At StackTech4 this week there was a discussion about developer shadow IT, which is to say, within many corporate environments the standard IT offer doesn't meet developer needs, and they end up doing unofficial unmanaged builds and going "off-network" in order to do their job. However, one of my big concerns is that when developers do this, they take the machines on which they administer their systems as well, and now you have highly sensitive administrative actions being done away from a managed device.
This guidance is a good writeup of one way of managing administrative workstations that are specifically there for high value tasks such as managing your corporate AD. The simultaneous use options are also worth looking at, the Hyper-V user workstation within the PAW is a model that I've looked at before.
My only disappointment with this guidance is that the instructions at the end are all still written for users who don't do infrastructure as code, and this model won't work if your administrative tasks are done using automated tooling such as terraform or the like. I'd love to see any written up patterns of how people are managing this.
Joint report on publicly available hacking tools - NCSC Site
https://www.ncsc.gov.uk/joint-report
In it we highlight the use of five publicly-available tools, observed in recent cyber incidents around the world. To aid the work of network defenders and systems administrators, we also provide advice on limiting the effectiveness of these tools and detecting their use on a network.
This report, while nothing that we don't already know, is a good summary of the sorts of tools that attackers use in real compromises, day in and day out.
There's lots of good advice for the sorts of things to look for, but the consistent theme that I see in here is that all of these tools end up requiring command and control traffic that originates from the tool and goes back to the command server, either with outbound connections, often disguised, or with incoming HTTP POST commands.
Your IDS system should definitely be warning you if there are outgoing connections on a well known port that do not follow the expected protocol (i.e RDP traffic on port 53), or if you get incoming POST commands on a URL that has never had POSTdata before.
A Trove of Facebook Data Is a Spammer's Dream and Your Nightmare | WIRED
https://www.wired.com/story/facebook-hack-data-spammers/
The possibility that scammers were behind the theft, though, highlights the ways in which centralized data repositories like email accounts and social media profiles are potential gold mines for—and frequent targets of—phishers, spammers, and shady marketers.

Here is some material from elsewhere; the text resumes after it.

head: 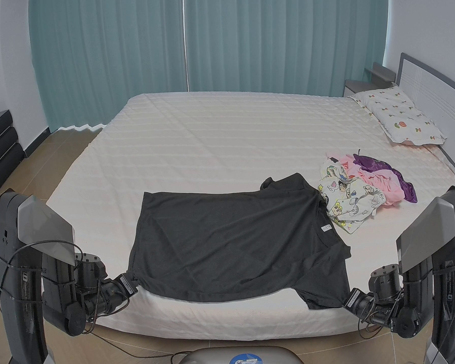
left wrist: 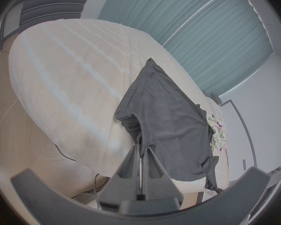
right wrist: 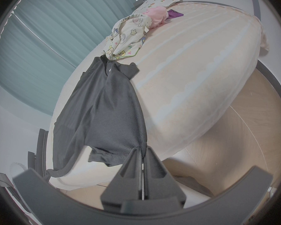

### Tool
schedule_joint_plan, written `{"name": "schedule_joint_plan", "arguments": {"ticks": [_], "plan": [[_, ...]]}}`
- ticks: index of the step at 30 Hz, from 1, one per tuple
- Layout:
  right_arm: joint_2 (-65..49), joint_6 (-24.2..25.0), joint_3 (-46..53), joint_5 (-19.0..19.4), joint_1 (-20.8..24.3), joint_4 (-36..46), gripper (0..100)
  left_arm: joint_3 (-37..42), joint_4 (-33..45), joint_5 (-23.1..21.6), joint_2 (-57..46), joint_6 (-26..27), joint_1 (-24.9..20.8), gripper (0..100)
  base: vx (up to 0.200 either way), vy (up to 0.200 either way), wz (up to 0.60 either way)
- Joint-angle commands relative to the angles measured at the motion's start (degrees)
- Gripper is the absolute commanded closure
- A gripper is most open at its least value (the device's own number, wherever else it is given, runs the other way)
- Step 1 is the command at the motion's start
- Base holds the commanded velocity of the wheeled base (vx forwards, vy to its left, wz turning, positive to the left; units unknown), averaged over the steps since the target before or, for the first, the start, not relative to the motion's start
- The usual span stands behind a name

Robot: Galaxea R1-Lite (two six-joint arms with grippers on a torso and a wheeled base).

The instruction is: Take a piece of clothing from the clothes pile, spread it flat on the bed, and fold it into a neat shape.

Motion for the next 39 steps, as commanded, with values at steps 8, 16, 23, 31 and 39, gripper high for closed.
{"name": "schedule_joint_plan", "arguments": {"ticks": [8, 16, 23, 31, 39], "plan": [[-16.2, 1.1, 2.0, -0.1, 0.4, 17.3, 100, 2.4, -1.0, 4.1, -2.9, 5.0, 0.0, 100, 0.000, 0.000, 0.00], [-21.1, 1.6, 2.0, -0.4, 5.7, 28.7, 100, 4.5, -1.0, 7.8, -2.6, 12.6, 0.1, 100, 0.000, 0.000, 0.00], [-22.0, 1.8, 2.0, -2.6, 9.3, 33.1, 100, 6.2, -1.0, 11.7, -1.4, 19.1, 0.5, 100, 0.000, 0.000, 0.00], [-25.8, 1.8, 2.0, -3.4, 11.6, 39.7, 100, 7.8, -1.0, 12.0, -0.3, 22.1, 1.0, 100, 0.000, 0.000, 0.00], [-29.6, 3.2, 2.0, -3.9, 15.1, 45.1, 100, 10.5, -1.0, 12.1, -0.5, 26.7, 1.6, 100, 0.000, 0.000, 0.00]]}}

This facebook story gives and gives. But this is interesting to me because in cybersecurity, I've noticed an escalation in attribution. People want to blame "advanced persistent threats" and nation states for all kinds of attacks, and we feel self-important if we can say that we think we'll be the target of such attackers. But most attacks online are carried out by small groups with a financial motive. Hacking your javascript to mine monero or steal credit card numbers, or indeed, spammers seeking to have bigger and better databases to sell.